PCA is a technique which helps us in extracting a new set of variables from an existing large set of variables. These newly extracted variables are called Principal Components. You can refer to this article to learn more about PCA. For your quick reference, below are some of the key points you should know about PCA before proceeding further:

A principal component is a linear combination of the original variables
Principal components are extracted in such a way that the first principal component explains maximum variance in the dataset
Second principal component tries to explain the remaining variance in the dataset and is uncorrelated to the first principal component
Third principal component tries to explain the variance which is not explained by the first two principal components and so on

As the dataset is small having less features we will use only 2 components or dimensions to see how much much variance it is covering


In [None]:
from sklearn.decomposition import PCA
pca = PCA(n_components=2)
pca_result = pca.fit_transform(feat.values)

In [None]:
plt.plot(range(2), pca.explained_variance_ratio_)
plt.plot(range(2), np.cumsum(pca.explained_variance_ratio_))
plt.title("Component-wise and Cumulative Explained Variance")

In the above graph, the blue line represents component-wise explained variance while the orange line represents the cumulative explained variance. We are able to explain around **90%** variance in the dataset using just two components. Let us now try to visualize each of these decomposed components:

In [None]:
def pca_results(good_data, pca):
	'''
	Create a DataFrame of the PCA results
	Includes dimension feature weights and explained variance
	Visualizes the PCA results
	'''

	# Dimension indexing
	dimensions = dimensions = ['Dimension {}'.format(i) for i in range(1,len(pca.components_)+1)]

	# PCA components
	components = pd.DataFrame(np.round(pca.components_, 4), columns = list(good_data.keys()))
	components.index = dimensions

	# PCA explained variance
	ratios = pca.explained_variance_ratio_.reshape(len(pca.components_), 1)
	variance_ratios = pd.DataFrame(np.round(ratios, 4), columns = ['Explained Variance'])
	variance_ratios.index = dimensions

	# Create a bar plot visualization
	fig, ax = plt.subplots(figsize = (14,8))

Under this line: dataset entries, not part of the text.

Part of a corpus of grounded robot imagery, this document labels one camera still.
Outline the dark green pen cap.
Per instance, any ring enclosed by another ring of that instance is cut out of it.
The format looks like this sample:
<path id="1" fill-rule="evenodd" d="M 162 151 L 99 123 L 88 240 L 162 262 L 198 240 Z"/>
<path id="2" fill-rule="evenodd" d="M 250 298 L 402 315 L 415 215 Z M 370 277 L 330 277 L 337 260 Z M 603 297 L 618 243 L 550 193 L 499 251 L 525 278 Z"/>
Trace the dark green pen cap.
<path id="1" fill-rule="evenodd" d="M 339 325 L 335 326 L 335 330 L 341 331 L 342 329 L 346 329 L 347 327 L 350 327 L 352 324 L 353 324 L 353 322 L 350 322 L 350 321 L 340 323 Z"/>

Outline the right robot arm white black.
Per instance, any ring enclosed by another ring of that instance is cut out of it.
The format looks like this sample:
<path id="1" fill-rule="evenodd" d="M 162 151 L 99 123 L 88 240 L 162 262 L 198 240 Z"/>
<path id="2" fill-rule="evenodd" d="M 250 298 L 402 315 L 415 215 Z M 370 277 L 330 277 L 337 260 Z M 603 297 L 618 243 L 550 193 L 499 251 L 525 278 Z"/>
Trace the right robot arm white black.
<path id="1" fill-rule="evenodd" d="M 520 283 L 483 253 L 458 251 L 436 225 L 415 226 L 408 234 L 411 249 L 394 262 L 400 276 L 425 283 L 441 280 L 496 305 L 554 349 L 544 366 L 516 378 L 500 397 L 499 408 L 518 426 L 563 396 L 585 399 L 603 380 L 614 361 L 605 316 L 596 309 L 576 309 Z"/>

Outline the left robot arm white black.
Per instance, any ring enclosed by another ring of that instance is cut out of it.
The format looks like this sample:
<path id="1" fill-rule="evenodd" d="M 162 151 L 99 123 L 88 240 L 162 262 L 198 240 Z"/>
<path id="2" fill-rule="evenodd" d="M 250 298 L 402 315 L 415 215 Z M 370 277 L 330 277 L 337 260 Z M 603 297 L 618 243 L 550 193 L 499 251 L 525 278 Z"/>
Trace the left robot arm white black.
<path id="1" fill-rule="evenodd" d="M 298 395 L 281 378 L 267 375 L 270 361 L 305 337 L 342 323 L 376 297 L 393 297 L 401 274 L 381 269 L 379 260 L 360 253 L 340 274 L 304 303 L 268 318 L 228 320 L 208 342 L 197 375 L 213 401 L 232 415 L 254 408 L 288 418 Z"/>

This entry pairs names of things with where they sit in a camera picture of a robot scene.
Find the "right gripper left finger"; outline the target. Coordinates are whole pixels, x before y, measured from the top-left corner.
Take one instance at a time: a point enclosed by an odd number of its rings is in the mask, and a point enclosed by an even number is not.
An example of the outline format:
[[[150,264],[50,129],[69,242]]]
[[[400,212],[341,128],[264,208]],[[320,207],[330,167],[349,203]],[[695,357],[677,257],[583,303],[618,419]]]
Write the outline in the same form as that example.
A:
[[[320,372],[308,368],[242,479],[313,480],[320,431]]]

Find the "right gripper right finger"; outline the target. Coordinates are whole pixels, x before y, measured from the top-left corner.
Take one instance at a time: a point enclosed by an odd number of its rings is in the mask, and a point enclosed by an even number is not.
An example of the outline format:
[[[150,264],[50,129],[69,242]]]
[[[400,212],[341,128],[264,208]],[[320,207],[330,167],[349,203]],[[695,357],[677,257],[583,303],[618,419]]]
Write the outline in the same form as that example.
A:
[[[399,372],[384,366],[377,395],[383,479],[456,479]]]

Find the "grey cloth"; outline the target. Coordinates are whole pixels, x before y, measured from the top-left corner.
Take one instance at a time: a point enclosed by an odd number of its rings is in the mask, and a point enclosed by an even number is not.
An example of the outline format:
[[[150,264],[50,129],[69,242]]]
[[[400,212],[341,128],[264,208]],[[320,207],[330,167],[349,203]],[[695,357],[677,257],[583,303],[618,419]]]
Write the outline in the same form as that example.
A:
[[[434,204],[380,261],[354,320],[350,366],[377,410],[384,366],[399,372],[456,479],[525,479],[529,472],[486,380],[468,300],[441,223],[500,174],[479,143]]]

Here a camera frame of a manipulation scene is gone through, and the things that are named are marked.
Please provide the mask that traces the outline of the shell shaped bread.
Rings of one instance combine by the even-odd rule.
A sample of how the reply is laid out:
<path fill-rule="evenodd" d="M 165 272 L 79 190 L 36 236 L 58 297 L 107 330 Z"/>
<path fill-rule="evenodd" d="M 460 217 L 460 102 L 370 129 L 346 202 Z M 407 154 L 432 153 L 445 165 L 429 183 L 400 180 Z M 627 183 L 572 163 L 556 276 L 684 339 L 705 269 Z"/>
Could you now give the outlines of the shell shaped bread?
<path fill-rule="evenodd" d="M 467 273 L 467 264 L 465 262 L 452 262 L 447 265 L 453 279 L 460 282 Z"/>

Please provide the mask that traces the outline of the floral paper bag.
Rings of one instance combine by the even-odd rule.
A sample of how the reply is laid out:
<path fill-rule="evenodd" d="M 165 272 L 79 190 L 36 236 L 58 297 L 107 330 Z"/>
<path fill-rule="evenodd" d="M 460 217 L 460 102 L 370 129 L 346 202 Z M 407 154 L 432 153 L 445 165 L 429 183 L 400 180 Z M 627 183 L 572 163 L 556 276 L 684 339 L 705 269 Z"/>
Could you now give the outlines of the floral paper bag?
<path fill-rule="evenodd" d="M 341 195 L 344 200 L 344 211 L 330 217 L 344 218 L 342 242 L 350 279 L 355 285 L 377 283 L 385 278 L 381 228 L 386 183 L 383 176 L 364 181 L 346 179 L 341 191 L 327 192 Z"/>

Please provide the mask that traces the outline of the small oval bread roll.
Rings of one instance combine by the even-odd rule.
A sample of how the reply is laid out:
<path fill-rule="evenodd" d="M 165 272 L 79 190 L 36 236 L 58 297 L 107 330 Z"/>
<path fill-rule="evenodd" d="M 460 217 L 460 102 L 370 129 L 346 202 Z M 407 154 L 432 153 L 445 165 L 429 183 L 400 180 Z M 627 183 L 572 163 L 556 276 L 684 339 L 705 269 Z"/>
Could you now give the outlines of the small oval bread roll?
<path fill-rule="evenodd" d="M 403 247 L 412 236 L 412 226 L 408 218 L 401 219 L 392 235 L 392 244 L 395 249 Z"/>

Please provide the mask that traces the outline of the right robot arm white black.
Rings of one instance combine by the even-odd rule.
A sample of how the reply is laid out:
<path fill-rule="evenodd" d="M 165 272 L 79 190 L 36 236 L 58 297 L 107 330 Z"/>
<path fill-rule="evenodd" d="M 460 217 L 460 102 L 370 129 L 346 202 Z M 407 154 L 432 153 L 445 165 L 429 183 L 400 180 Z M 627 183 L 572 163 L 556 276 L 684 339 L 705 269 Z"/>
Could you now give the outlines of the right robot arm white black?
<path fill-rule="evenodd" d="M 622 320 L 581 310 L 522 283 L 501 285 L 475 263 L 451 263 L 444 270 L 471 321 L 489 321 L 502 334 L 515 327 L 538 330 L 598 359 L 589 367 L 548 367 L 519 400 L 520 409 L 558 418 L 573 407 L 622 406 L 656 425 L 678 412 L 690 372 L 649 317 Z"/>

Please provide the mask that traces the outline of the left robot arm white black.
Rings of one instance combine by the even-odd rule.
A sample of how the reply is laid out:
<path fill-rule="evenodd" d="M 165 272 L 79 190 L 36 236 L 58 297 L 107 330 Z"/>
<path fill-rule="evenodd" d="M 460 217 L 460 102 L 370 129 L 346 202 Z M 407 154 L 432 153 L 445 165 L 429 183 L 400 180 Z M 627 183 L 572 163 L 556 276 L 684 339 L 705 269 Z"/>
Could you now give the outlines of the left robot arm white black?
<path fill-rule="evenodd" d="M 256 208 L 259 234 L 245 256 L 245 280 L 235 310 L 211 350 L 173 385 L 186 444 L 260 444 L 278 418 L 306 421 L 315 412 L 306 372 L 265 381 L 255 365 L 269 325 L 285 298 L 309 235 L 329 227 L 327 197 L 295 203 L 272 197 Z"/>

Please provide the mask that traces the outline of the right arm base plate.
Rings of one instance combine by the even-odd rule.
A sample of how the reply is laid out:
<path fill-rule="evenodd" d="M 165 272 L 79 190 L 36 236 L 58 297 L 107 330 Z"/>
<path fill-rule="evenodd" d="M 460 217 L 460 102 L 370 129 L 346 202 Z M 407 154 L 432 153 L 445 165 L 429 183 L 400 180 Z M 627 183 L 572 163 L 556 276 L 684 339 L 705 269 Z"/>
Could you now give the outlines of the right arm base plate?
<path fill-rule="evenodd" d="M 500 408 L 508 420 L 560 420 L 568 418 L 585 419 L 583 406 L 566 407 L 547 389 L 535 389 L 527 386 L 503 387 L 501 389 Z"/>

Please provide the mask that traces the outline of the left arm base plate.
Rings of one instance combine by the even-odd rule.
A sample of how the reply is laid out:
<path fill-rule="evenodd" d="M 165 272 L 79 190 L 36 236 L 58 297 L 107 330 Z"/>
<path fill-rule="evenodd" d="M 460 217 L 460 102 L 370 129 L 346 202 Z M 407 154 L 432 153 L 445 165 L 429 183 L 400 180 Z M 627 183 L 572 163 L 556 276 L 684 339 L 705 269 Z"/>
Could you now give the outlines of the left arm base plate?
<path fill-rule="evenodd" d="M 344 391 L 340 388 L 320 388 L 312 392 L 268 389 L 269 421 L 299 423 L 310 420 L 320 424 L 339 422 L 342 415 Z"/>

	# Plot the feature weights as a function of the components
	components.plot(ax = ax, kind = 'bar');
	ax.set_ylabel("Feature Weights")
	ax.set_xticklabels(dimensions, rotation=0)

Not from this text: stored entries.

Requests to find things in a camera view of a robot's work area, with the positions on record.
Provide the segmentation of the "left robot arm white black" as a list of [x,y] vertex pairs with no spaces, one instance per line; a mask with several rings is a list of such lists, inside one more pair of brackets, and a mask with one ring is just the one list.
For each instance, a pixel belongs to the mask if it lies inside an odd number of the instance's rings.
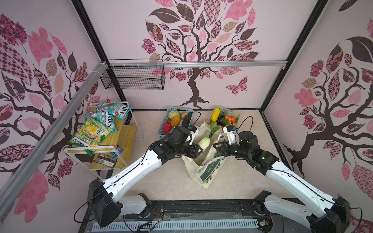
[[145,154],[120,173],[103,181],[94,180],[88,188],[87,204],[100,227],[110,225],[117,217],[147,213],[150,205],[144,194],[124,194],[150,172],[176,156],[197,158],[204,149],[195,143],[177,142],[170,137],[152,143]]

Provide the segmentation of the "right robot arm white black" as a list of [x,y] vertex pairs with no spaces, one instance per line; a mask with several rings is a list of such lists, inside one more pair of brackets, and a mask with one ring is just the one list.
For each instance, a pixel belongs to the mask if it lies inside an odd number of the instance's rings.
[[291,171],[272,153],[251,142],[216,143],[213,147],[224,157],[234,156],[276,181],[293,194],[300,204],[282,199],[269,191],[256,196],[252,209],[257,215],[275,213],[310,229],[313,233],[344,233],[350,225],[350,204],[344,198],[333,198]]

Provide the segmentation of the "cream canvas grocery tote bag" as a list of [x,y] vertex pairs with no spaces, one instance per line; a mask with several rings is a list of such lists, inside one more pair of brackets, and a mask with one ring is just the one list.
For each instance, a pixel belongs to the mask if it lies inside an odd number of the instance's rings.
[[203,123],[197,127],[198,133],[194,139],[194,143],[200,143],[203,139],[210,140],[210,144],[206,147],[196,159],[182,156],[188,176],[199,186],[204,189],[209,189],[211,183],[217,176],[218,171],[225,163],[225,158],[220,156],[217,150],[213,147],[215,143],[225,141],[225,134],[221,129],[218,129],[212,136],[211,127],[207,123]]

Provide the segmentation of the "white radish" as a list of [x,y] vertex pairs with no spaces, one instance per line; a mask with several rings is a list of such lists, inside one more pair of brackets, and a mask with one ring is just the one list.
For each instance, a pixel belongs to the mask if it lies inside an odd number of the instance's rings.
[[209,145],[210,145],[210,138],[209,137],[204,137],[199,143],[198,145],[201,147],[201,149],[203,151],[205,151]]

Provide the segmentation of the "red bell pepper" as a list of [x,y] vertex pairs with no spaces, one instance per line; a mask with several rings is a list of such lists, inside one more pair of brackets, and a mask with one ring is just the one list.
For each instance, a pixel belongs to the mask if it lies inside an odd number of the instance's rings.
[[170,123],[165,123],[162,132],[167,135],[172,129],[173,127]]

	# Display the explained variance ratios
	for i, ev in enumerate(pca.explained_variance_ratio_):
		ax.text(i-0.40, ax.get_ylim()[1] + 0.05, "Explained Variance\n          %.4f"%(ev))

	# Return a concatenated DataFrame
	return pd.concat([variance_ratios, components], axis = 1)

pca_results = pca_results(feat, pca)

# Inference

First 2 Principal components:

**1st PC**: 74.76%
**2nd PC**: 15.04% 

Total: **89.8%**

1. **first dimension** :  From the above plot it is noticed that the weight is large and positive for chol, while being slightly positive for sex and cp which means that customers who score highly in this component will have very little dimpact on heart disease whereas people having higher cholestrol have greater chances of heart disease.

2. **Second Dimension**: From the above plot it is noticed that the weight is large and negative for **thalach** and slightly negative for cp,chol and slope, which means that patients who score high in this component will have very less chances of heart disease. Whereas age and trestbps are moderatively positive.